The app, which racked up over 10,000 downloads, marks the inaugural case of wallet-draining software aimed squarely at mobile device users.
IT security company Check Point Research discovered the deception and thoroughly reported their findings. September 26 blog post.
Check Point Research uncovered that the counterfeit app employed advanced evasion methods to remain undetected on Google's platform from March 21 until it was recently removed.
Initially appearing on Google Play as 'Mestox Calculator,' the malicious app underwent several rebrandings.
Despite these name changes, the app's URL still directed users to what seemed like a mundane calculator website, thus managing to pass Google's rigorous approval process because the innocuous app loaded during both manual and automated checks.
The app's true intent was only unveiled when certain mobile users accessed it, triggering a redirect to a malignant back-end containing wallet-draining software known as MS Drainer.
This deceptive WalletConnect app was an imitation of the legitimate protocol widely used for connecting different crypto wallets to decentralized finance applications.
This aura of authenticity likely contributed to users' confidence in the app. Trying to connect their wallets—standard for genuine WalletConnect usage—users were duped into granting various permissions under the guise of 'verifying their wallet.'
Unbeknownst to them, they allowed the attacker's address to transfer maximum specified assets.

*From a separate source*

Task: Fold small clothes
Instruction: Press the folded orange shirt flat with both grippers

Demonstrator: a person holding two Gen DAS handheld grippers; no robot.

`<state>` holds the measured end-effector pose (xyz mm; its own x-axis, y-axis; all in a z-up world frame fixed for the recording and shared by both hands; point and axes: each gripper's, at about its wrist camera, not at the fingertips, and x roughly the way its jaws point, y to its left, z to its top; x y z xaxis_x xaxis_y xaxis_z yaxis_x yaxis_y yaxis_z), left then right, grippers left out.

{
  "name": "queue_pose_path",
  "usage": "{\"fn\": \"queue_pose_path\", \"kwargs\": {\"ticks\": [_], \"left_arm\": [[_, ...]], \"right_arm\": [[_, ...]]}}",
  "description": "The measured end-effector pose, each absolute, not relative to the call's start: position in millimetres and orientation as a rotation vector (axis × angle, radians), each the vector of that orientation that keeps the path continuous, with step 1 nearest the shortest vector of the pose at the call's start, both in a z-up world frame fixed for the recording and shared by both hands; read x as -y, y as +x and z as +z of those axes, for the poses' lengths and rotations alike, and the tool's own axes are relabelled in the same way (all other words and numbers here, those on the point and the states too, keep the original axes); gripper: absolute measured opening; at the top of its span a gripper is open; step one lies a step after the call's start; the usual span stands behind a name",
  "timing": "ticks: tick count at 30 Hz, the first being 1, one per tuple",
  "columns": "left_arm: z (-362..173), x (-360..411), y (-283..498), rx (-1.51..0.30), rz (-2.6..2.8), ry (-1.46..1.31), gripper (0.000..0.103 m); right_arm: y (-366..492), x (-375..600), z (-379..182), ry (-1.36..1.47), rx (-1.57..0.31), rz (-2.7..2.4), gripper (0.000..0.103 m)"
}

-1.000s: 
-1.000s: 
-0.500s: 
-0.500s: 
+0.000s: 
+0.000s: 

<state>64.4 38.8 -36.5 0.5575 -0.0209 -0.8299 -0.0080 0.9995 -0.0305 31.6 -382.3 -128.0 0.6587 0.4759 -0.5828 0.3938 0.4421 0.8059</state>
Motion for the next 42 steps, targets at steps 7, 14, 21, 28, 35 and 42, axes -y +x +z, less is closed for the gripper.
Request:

Check Point Research identified that more than 150 individuals fell victim to this scheme, losing nearly $70,000 collectively, although not every one of the app's more than 10,000 downloaders was affected.
Some users either refrained from connecting a wallet or were savvy enough to recognize the scam, while others possibly didn't meet the specific targeting conditions set by the malware.
The research team noted that the app's high rank in search results was inflated by fabricated reviews and consistent branding efforts.
These false reviews sometimes even extolled unrelated features, further muddying the app's actual malicious intent.
This incident showcases the escalating sophistication of cybercriminal methods in the cryptocurrency sector. Unlike older attack types based on permissions or keylogging, this app exploited smart contracts and deep links to silently siphon off assets when users fell for its trickery.
Researchers stressed the importance of being vigilant when downloading apps that appear credible.
They urged app marketplaces to enhance their verification methodologies to better safeguard users from malicious software.
Check Point Research underscored the need for continuous education within the crypto community about the hazards linked to Web3 technologies.
The case exemplifies how even seemingly innocuous engagements can result in significant financial damage.
The discovery of this wallet drainer on Google Play highlights the ever-evolving nature of threats within the crypto ecosystem.
As mobile-targeted attacks become more common, heightened security measures and increased user awareness are essential.
Google has yet to comment on the situation. The malicious app's removal from Google Play concludes its five-month run but serves as a stark reminder of the ongoing security challenges in the fast-paced world of cryptocurrency.